▶ Exercise goal:
From the entries below, retype only the lines from the one with "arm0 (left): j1" through the one with "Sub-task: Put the", exactly as written.

▶ Data under study:
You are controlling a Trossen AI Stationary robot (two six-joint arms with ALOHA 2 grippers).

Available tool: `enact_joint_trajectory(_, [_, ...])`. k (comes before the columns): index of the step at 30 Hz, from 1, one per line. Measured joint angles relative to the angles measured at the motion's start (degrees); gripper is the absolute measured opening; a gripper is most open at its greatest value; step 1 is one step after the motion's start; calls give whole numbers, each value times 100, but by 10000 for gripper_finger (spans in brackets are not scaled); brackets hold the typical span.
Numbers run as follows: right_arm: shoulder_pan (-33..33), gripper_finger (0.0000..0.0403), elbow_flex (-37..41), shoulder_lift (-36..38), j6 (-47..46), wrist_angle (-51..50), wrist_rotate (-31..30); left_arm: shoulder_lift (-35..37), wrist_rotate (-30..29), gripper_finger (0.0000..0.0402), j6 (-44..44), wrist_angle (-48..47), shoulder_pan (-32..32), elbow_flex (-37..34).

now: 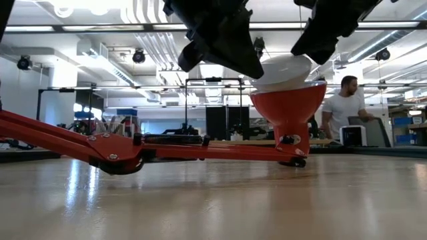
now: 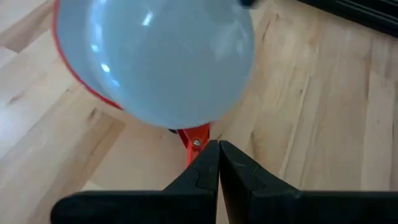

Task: Screw lightbulb
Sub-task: Insert the light bulb into the red lamp

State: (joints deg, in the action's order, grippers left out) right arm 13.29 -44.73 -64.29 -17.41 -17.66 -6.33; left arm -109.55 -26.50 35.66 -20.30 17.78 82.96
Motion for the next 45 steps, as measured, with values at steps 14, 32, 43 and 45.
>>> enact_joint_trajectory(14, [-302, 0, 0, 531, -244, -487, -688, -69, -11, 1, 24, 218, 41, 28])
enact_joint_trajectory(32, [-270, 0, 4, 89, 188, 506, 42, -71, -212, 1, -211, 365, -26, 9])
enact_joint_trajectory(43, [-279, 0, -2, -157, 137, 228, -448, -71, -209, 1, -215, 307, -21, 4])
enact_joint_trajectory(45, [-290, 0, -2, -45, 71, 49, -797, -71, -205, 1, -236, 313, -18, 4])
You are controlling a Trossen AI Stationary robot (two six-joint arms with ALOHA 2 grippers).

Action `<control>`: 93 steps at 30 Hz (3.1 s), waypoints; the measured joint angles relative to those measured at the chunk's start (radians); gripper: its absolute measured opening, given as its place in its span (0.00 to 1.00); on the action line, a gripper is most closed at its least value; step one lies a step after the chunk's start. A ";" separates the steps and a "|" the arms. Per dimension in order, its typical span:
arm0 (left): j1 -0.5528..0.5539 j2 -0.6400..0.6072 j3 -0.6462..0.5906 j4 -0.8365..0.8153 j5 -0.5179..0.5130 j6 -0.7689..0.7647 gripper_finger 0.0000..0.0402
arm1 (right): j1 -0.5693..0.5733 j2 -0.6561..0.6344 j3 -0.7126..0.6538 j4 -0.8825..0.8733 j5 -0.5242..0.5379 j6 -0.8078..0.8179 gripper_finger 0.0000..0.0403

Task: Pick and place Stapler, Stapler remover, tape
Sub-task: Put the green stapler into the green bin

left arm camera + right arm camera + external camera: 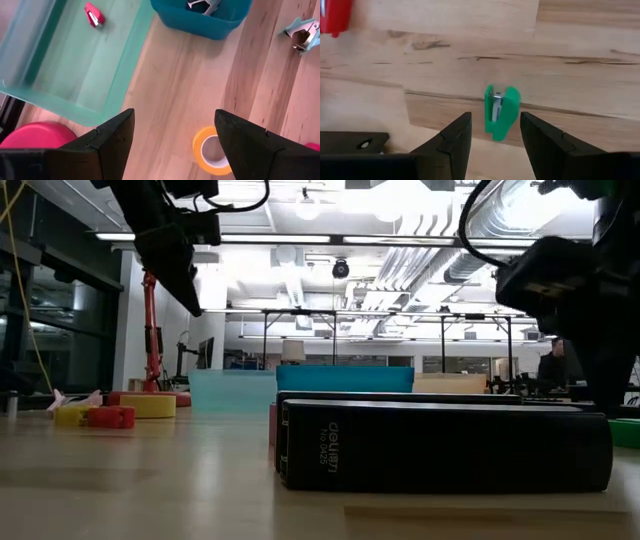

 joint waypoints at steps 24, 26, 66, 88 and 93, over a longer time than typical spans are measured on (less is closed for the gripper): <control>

▶ Answer to the problem:
arm0 (left): j1 -0.5528..0.5539 j2 -0.6400..0.6072 j3 -0.6462..0.5906 j4 -0.8365..0.8153 j5 -0.5179..0.5130 j6 -0.7689..0.7647 gripper_finger 0.0000..0.0402
arm1 (right): j1 -0.5693..0.5733 j2 -0.6561..0.6344 j3 -0.7126..0.6538 j4 -0.8825..0.8733 j5 -0.5242..0.5379 j6 -0.8078..0.8179 gripper_finger 0.0000..0.0403

Task: Pick and place Stapler, Stapler remover, tape
Sub-task: Put the green stapler into the green bin

This exercise is now complete.